DiNic's, the favorite of local chef Brad Spence, of Amis and Pizzeria Vetri. "It's a delicious textbook version." (Russock prefers the Navy Yard location.)

John's Roast Pork, endorsed by former Philly chef Ben Lee, now the executive chef at New York City's A Voce Madison: "The pork is juicy and tender," he says. That said, you'll find spinach here, rather than broccoli rabe—whether that's a step down is a matter of personal preference.

Nick's Old Original Roast Beef is Russock's choice: "bonus points for the windowless back bar dining room where you can grab a $2 lager."

Paesano's, the six-seat lunch counter at the original Girard Avenue location serves the Arista sandwich in the spirit of the Philly classic, but with meat from a roast whole suckling pig. Expect fall-apart pork, bits of crisp skin, provolone, broccoli rabe and long hots for a sandwich so lusciously rich it requires a stack of napkins to eat.
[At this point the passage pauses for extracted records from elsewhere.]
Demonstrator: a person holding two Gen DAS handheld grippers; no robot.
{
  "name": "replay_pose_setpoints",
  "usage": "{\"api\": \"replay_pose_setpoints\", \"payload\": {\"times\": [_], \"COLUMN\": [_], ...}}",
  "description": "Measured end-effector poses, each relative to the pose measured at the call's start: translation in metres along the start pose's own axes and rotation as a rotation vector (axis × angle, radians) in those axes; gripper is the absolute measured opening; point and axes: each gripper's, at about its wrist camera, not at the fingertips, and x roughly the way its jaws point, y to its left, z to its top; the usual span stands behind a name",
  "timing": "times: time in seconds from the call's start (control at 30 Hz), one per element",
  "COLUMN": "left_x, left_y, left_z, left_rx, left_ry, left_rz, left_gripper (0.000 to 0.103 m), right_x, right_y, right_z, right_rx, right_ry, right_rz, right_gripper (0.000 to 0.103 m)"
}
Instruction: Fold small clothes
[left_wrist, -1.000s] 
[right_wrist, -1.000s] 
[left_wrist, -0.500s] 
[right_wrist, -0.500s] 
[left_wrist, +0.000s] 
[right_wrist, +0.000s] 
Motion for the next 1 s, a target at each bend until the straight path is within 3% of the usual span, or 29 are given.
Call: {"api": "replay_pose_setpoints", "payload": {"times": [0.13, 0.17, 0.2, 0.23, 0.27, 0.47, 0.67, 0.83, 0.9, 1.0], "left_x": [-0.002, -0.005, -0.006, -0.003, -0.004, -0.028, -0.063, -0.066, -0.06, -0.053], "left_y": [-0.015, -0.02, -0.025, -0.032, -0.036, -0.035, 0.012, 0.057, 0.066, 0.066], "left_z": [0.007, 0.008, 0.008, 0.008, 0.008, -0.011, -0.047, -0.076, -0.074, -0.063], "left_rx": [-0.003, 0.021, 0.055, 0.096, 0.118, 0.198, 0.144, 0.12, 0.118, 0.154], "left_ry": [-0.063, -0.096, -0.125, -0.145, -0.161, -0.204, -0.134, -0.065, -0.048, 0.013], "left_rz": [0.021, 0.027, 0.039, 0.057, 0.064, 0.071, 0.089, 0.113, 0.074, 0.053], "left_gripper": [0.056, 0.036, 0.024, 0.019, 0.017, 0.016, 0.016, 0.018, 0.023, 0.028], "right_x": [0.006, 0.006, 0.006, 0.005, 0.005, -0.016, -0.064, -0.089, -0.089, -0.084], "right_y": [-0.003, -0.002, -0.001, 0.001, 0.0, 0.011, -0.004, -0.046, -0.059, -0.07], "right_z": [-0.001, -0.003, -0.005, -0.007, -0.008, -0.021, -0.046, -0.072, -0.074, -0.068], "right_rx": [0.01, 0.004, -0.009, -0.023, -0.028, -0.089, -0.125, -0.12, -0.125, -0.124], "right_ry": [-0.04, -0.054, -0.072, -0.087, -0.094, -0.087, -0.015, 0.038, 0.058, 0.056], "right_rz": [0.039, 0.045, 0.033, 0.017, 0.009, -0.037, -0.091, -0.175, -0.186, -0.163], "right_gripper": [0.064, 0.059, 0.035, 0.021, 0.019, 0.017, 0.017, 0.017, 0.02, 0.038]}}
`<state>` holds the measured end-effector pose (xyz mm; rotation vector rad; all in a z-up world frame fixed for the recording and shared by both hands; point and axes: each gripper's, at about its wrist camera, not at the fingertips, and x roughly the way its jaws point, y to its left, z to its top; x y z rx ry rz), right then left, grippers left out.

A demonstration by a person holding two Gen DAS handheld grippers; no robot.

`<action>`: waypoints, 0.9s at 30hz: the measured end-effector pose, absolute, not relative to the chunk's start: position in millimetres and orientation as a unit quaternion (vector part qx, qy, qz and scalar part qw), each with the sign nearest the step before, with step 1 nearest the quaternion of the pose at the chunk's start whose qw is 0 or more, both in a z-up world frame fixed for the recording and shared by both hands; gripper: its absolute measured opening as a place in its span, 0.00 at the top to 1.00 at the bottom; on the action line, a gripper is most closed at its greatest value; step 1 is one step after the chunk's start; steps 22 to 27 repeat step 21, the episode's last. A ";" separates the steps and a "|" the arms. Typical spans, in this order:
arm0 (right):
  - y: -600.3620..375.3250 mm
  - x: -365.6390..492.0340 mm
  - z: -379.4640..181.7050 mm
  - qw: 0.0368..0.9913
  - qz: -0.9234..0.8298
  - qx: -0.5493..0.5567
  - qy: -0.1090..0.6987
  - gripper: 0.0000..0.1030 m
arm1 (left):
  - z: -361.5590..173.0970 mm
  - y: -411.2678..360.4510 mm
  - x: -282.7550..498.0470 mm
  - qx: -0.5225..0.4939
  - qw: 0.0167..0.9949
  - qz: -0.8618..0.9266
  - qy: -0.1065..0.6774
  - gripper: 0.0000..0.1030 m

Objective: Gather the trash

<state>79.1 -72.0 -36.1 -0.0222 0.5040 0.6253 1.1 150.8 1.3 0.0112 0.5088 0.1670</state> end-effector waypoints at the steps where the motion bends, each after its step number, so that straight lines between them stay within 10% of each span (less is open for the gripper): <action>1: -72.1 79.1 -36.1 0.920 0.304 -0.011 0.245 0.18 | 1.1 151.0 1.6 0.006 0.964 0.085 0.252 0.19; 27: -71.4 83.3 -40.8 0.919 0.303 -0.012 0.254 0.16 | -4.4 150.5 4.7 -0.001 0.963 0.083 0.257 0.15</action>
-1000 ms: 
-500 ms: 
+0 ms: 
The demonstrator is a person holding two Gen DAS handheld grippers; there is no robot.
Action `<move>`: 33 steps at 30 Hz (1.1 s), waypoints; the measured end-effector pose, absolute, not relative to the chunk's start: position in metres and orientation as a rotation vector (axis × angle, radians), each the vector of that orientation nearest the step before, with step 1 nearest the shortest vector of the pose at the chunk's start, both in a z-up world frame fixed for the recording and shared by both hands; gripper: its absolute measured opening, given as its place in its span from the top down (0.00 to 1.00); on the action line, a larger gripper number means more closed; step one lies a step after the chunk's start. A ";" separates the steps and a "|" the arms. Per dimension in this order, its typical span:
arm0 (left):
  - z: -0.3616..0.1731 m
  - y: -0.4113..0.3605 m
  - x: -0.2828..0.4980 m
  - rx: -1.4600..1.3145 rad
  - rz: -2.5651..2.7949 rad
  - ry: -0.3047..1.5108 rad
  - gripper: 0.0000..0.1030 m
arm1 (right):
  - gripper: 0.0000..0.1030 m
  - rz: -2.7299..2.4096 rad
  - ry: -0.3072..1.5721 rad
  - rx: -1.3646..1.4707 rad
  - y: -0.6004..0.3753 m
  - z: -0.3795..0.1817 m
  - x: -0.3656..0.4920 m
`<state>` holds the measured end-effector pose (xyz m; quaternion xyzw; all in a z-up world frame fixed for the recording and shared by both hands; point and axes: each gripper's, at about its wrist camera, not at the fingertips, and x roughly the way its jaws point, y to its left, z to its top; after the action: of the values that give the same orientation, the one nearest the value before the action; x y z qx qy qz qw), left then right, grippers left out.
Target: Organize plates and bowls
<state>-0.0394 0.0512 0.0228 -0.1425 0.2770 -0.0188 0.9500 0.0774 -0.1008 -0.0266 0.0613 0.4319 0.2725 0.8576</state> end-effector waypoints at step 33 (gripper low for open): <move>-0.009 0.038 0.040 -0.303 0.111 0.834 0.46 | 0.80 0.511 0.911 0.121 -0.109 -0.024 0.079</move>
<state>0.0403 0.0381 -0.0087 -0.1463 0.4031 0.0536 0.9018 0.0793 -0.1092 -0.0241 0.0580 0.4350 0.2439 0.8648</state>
High Street on Market's Eli Kulp (formerly of Torrisi Italian Specialties in New York) modernizes the classic with broccoli rabe that's been lacto-fermented with garlic and chiles, similar to kimchi. The semolina rolls are baked on-site, and the heritage pork shoulder is cooked with onions, peppers and garlic over an eight-hour stint in a CVap oven, then quickly seared. Fermented chowchow and marinated cherry peppers are served on the table as garnish. The cheese? Regular sharp provolone. Sometimes you just can't improve on a classic.